▶ [Exercise directions]:
One range is to be output from the listing below, exactly as written: the line with "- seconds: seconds" to the line with "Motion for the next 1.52", both kept.

(Records for the exercise)

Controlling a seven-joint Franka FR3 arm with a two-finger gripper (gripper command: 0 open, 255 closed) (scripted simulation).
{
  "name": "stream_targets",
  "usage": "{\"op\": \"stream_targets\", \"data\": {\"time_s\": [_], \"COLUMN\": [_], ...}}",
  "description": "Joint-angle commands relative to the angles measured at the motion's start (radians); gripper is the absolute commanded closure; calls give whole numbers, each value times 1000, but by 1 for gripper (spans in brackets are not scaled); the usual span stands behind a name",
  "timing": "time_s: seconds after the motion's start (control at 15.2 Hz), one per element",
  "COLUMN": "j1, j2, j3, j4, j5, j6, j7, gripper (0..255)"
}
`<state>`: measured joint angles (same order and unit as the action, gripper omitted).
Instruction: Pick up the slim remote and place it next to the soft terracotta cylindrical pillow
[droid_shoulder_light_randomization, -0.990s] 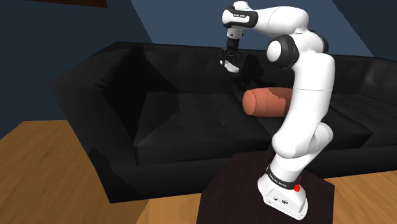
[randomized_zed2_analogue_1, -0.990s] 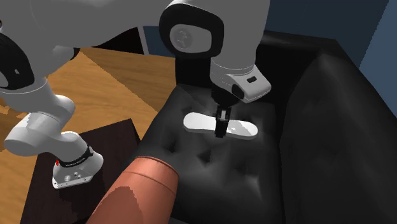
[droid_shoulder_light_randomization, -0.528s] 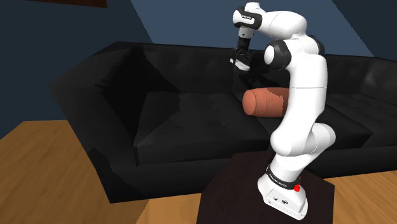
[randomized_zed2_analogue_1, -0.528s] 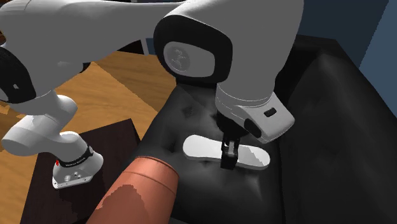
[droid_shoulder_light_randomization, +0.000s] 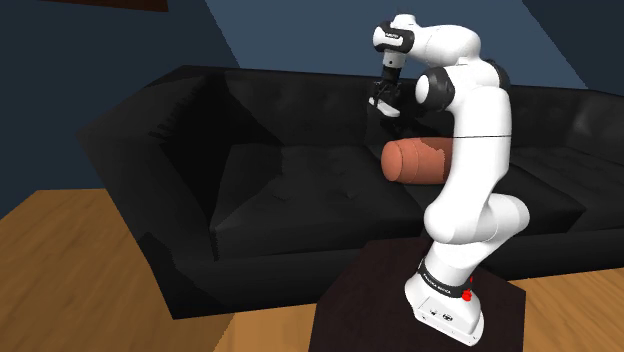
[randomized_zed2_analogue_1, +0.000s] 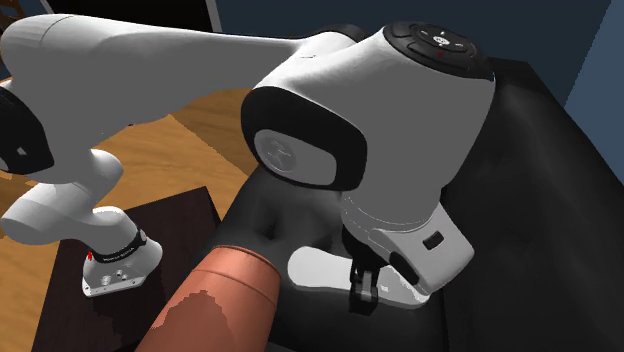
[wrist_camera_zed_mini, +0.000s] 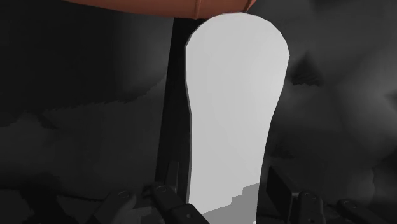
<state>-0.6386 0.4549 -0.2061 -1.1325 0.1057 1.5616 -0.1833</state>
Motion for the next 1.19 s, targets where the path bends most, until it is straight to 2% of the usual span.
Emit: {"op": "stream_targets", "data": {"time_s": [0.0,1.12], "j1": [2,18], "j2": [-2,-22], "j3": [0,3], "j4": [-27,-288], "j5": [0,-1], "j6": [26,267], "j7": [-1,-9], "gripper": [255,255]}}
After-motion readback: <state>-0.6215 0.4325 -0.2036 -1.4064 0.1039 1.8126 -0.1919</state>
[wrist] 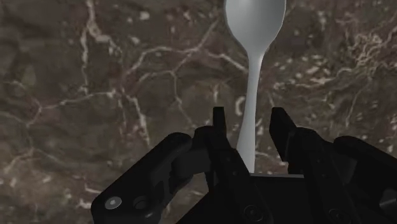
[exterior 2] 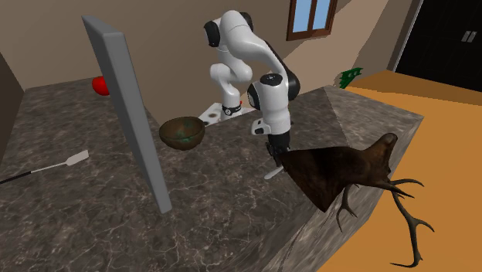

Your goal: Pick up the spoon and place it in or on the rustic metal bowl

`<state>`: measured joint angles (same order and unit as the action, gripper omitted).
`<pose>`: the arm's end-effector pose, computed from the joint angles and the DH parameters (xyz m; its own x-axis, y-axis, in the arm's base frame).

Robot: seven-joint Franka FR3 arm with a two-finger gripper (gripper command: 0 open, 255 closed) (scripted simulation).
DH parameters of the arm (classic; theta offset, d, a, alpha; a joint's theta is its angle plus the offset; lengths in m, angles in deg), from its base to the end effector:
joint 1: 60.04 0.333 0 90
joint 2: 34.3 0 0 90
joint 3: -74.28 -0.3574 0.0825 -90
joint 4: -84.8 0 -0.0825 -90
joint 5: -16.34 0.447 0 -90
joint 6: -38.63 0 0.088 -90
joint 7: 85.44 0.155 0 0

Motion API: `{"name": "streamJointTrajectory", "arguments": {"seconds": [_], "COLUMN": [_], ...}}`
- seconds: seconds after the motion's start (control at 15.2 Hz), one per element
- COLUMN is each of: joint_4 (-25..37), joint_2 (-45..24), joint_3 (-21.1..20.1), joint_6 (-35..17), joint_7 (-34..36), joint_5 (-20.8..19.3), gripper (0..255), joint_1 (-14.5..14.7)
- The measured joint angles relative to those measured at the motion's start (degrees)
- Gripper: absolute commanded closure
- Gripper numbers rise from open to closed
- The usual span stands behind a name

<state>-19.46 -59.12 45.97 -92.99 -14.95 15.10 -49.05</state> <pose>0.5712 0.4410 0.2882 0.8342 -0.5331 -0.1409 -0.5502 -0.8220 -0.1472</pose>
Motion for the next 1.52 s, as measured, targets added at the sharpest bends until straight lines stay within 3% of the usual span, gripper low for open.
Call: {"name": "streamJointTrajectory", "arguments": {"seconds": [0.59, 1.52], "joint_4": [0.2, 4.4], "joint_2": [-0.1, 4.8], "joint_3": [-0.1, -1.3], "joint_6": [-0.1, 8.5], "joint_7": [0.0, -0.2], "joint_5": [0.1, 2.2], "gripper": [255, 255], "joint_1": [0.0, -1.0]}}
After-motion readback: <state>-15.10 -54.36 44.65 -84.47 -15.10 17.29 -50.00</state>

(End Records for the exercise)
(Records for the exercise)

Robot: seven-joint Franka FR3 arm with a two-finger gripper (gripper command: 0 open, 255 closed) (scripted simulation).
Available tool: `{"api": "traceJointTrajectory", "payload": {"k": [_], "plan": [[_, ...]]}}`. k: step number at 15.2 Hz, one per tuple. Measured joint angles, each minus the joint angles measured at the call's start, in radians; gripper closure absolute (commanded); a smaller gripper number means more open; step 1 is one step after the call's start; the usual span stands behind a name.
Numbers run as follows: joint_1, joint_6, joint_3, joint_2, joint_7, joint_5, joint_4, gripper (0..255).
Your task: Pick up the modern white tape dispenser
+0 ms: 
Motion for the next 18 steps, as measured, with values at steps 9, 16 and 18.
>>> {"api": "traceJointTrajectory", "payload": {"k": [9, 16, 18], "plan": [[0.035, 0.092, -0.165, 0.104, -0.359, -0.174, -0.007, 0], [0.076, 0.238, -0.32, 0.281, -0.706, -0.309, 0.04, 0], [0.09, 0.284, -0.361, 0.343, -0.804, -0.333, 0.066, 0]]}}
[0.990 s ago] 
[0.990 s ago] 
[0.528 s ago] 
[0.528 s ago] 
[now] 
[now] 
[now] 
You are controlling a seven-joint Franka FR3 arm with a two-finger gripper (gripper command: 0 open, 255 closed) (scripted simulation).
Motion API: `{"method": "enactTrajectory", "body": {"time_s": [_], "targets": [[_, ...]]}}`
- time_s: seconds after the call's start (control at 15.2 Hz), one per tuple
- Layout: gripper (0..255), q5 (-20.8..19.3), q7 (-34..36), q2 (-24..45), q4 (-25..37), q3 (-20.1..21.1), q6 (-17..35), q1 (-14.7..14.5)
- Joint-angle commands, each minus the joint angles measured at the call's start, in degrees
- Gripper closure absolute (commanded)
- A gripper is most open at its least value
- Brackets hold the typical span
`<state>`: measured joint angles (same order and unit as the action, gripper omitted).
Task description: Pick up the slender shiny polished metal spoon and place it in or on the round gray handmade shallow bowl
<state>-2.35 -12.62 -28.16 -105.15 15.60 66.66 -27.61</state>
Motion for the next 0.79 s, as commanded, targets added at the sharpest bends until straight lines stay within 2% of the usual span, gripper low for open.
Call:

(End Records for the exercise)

▶ [Result below]:
- seconds: seconds after the motion's start (control at 15.2 Hz), one per element
- COLUMN is each of: joint_4 (-25..37), joint_2 (-45..24), joint_3 (-21.1..20.1), joint_6 (-35..17), joint_7 (-34..36), joint_5 (-20.8..19.3), gripper (0..255), joint_1 (-14.5..14.7)
- The measured joint angles relative to those measured at the motion's start (degrees)
- Gripper: absolute commanded closure
- Gripper numbers rise from open to closed
- The usual span stands behind a name

<state>-19.46 -59.12 45.97 -92.99 -14.95 15.10 -49.05</state> <pose>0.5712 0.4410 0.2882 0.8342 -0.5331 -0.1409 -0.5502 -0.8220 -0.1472</pose>
Motion for the next 1.52 s, as measured, targets added at the sharpest bends until straight lines stay within 3% of the usual span, gripper low for open.

No additional answer is needed.